• Try it:
Each line below should be written out again exactly.

The data section start

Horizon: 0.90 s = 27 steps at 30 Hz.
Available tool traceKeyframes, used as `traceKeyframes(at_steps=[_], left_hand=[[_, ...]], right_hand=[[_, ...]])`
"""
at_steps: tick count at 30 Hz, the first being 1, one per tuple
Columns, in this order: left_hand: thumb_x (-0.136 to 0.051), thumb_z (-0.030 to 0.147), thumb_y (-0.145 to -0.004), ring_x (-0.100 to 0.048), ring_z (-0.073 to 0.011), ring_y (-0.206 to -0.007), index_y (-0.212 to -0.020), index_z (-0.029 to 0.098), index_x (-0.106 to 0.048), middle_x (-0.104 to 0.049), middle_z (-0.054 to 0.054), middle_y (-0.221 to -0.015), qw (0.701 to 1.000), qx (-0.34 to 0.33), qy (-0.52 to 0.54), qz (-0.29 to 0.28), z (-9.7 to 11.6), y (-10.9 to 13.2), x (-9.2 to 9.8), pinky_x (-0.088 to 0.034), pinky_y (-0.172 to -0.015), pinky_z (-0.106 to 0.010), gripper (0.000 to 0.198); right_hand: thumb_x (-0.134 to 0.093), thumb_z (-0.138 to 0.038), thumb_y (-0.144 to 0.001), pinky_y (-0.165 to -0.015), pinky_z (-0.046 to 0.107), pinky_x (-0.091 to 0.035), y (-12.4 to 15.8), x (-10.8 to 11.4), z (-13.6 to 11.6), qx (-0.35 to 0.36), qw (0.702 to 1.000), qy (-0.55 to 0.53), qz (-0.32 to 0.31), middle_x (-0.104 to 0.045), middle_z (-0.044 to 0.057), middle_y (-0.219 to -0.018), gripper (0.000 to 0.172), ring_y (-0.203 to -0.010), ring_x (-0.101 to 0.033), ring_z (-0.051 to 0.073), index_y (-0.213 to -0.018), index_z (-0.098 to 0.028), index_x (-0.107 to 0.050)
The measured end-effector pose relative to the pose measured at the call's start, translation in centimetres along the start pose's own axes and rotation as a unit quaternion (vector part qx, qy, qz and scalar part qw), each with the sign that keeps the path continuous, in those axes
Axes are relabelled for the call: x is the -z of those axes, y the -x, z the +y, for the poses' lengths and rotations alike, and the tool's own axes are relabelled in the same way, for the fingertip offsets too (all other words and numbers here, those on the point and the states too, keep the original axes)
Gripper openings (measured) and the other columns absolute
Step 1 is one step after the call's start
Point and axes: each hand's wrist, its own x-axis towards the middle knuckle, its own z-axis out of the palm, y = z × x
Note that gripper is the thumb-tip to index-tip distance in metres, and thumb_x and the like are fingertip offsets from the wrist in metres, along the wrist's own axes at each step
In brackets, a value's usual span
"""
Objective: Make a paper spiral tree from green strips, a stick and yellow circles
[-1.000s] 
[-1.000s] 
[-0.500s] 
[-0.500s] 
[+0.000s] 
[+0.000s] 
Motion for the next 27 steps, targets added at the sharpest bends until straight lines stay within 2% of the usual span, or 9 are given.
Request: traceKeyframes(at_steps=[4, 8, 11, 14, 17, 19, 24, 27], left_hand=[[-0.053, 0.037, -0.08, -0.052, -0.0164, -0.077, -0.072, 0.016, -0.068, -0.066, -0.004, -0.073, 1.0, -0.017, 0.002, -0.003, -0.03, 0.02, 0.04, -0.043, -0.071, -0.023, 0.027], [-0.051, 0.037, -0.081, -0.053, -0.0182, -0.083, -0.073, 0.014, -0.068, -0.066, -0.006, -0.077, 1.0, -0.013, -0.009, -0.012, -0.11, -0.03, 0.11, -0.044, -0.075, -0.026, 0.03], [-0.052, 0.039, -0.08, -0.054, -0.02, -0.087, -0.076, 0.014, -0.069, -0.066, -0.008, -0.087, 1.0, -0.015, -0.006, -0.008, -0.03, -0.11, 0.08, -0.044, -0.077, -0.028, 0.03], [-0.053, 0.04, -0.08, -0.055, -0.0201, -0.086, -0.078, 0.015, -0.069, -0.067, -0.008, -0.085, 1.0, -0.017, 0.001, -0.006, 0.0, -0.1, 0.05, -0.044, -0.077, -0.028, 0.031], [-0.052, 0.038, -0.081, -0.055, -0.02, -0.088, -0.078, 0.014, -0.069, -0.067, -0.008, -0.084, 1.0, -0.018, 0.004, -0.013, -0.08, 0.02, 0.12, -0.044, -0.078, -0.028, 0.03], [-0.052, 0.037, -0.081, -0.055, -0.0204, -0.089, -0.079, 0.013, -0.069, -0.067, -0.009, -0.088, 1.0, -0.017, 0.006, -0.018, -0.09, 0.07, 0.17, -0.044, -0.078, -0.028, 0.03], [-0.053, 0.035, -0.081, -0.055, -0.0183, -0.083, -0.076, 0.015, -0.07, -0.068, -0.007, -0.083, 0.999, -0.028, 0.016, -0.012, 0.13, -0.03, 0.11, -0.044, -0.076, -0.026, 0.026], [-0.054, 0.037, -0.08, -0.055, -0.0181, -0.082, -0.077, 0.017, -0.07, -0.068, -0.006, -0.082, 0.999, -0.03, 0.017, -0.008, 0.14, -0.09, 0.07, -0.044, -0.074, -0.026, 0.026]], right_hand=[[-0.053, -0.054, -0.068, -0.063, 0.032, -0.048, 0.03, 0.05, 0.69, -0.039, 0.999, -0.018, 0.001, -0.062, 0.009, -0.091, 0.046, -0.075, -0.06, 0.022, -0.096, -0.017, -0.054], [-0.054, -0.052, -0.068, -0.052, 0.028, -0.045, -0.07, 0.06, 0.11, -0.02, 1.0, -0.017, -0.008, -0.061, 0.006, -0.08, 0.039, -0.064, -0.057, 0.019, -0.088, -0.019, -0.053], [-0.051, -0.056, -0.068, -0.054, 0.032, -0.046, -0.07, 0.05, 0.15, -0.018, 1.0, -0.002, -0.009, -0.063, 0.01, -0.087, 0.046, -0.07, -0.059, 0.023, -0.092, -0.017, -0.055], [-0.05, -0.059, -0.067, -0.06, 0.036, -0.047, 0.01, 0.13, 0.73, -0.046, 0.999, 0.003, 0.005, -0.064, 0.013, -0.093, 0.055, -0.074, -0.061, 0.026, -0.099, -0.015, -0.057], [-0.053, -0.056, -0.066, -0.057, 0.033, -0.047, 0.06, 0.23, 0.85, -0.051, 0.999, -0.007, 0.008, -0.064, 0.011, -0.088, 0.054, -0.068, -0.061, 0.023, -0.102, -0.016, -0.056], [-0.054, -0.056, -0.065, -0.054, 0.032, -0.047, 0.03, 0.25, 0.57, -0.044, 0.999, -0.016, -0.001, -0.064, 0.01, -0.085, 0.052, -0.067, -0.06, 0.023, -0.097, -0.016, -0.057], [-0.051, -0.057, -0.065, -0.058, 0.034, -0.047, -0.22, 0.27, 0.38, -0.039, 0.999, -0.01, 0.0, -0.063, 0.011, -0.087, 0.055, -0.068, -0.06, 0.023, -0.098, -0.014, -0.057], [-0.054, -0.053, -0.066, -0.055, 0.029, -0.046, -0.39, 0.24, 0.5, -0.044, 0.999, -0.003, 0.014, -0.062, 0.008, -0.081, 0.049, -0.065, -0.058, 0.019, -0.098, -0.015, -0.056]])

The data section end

• Completed exercise:
Horizon: 0.90 s = 27 steps at 30 Hz.
Available tool traceKeyframes, used as `traceKeyframes(at_steps=[_], left_hand=[[_, ...]], right_hand=[[_, ...]])`
"""
at_steps: tick count at 30 Hz, the first being 1, one per tuple
Columns, in this order: left_hand: thumb_x (-0.136 to 0.051), thumb_z (-0.030 to 0.147), thumb_y (-0.145 to -0.004), ring_x (-0.100 to 0.048), ring_z (-0.073 to 0.011), ring_y (-0.206 to -0.007), index_y (-0.212 to -0.020), index_z (-0.029 to 0.098), index_x (-0.106 to 0.048), middle_x (-0.104 to 0.049), middle_z (-0.054 to 0.054), middle_y (-0.221 to -0.015), qw (0.701 to 1.000), qx (-0.34 to 0.33), qy (-0.52 to 0.54), qz (-0.29 to 0.28), z (-9.7 to 11.6), y (-10.9 to 13.2), x (-9.2 to 9.8), pinky_x (-0.088 to 0.034), pinky_y (-0.172 to -0.015), pinky_z (-0.106 to 0.010), gripper (0.000 to 0.198); right_hand: thumb_x (-0.134 to 0.093), thumb_z (-0.138 to 0.038), thumb_y (-0.144 to 0.001), pinky_y (-0.165 to -0.015), pinky_z (-0.046 to 0.107), pinky_x (-0.091 to 0.035), y (-12.4 to 15.8), x (-10.8 to 11.4), z (-13.6 to 11.6), qx (-0.35 to 0.36), qw (0.702 to 1.000), qy (-0.55 to 0.53), qz (-0.32 to 0.31), middle_x (-0.104 to 0.045), middle_z (-0.044 to 0.057), middle_y (-0.219 to -0.018), gripper (0.000 to 0.172), ring_y (-0.203 to -0.010), ring_x (-0.101 to 0.033), ring_z (-0.051 to 0.073), index_y (-0.213 to -0.018), index_z (-0.098 to 0.028), index_x (-0.107 to 0.050)
The measured end-effector pose relative to the pose measured at the call's start, translation in centimetres along the start pose's own axes and rotation as a unit quaternion (vector part qx, qy, qz and scalar part qw), each with the sign that keeps the path continuous, in those axes
Axes are relabelled for the call: x is the -z of those axes, y the -x, z the +y, for the poses' lengths and rotations alike, and the tool's own axes are relabelled in the same way, for the fingertip offsets too (all other words and numbers here, those on the point and the states too, keep the original axes)
Gripper openings (measured) and the other columns absolute
Step 1 is one step after the call's start
Point and axes: each hand's wrist, its own x-axis towards the middle knuckle, its own z-axis out of the palm, y = z × x
Note that gripper is the thumb-tip to index-tip distance in metres, and thumb_x and the like are fingertip offsets from the wrist in metres, along the wrist's own axes at each step
In brackets, a value's usual span
"""
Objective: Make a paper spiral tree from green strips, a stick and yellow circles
[-1.000s] 
[-1.000s] 
[-0.500s] 
[-0.500s] 
[+0.000s] 
[+0.000s] 
Motion for the next 27 steps, targets added at the sharpest bends until straight lines stay within 2% of the usual span, or 9 are given.
Request: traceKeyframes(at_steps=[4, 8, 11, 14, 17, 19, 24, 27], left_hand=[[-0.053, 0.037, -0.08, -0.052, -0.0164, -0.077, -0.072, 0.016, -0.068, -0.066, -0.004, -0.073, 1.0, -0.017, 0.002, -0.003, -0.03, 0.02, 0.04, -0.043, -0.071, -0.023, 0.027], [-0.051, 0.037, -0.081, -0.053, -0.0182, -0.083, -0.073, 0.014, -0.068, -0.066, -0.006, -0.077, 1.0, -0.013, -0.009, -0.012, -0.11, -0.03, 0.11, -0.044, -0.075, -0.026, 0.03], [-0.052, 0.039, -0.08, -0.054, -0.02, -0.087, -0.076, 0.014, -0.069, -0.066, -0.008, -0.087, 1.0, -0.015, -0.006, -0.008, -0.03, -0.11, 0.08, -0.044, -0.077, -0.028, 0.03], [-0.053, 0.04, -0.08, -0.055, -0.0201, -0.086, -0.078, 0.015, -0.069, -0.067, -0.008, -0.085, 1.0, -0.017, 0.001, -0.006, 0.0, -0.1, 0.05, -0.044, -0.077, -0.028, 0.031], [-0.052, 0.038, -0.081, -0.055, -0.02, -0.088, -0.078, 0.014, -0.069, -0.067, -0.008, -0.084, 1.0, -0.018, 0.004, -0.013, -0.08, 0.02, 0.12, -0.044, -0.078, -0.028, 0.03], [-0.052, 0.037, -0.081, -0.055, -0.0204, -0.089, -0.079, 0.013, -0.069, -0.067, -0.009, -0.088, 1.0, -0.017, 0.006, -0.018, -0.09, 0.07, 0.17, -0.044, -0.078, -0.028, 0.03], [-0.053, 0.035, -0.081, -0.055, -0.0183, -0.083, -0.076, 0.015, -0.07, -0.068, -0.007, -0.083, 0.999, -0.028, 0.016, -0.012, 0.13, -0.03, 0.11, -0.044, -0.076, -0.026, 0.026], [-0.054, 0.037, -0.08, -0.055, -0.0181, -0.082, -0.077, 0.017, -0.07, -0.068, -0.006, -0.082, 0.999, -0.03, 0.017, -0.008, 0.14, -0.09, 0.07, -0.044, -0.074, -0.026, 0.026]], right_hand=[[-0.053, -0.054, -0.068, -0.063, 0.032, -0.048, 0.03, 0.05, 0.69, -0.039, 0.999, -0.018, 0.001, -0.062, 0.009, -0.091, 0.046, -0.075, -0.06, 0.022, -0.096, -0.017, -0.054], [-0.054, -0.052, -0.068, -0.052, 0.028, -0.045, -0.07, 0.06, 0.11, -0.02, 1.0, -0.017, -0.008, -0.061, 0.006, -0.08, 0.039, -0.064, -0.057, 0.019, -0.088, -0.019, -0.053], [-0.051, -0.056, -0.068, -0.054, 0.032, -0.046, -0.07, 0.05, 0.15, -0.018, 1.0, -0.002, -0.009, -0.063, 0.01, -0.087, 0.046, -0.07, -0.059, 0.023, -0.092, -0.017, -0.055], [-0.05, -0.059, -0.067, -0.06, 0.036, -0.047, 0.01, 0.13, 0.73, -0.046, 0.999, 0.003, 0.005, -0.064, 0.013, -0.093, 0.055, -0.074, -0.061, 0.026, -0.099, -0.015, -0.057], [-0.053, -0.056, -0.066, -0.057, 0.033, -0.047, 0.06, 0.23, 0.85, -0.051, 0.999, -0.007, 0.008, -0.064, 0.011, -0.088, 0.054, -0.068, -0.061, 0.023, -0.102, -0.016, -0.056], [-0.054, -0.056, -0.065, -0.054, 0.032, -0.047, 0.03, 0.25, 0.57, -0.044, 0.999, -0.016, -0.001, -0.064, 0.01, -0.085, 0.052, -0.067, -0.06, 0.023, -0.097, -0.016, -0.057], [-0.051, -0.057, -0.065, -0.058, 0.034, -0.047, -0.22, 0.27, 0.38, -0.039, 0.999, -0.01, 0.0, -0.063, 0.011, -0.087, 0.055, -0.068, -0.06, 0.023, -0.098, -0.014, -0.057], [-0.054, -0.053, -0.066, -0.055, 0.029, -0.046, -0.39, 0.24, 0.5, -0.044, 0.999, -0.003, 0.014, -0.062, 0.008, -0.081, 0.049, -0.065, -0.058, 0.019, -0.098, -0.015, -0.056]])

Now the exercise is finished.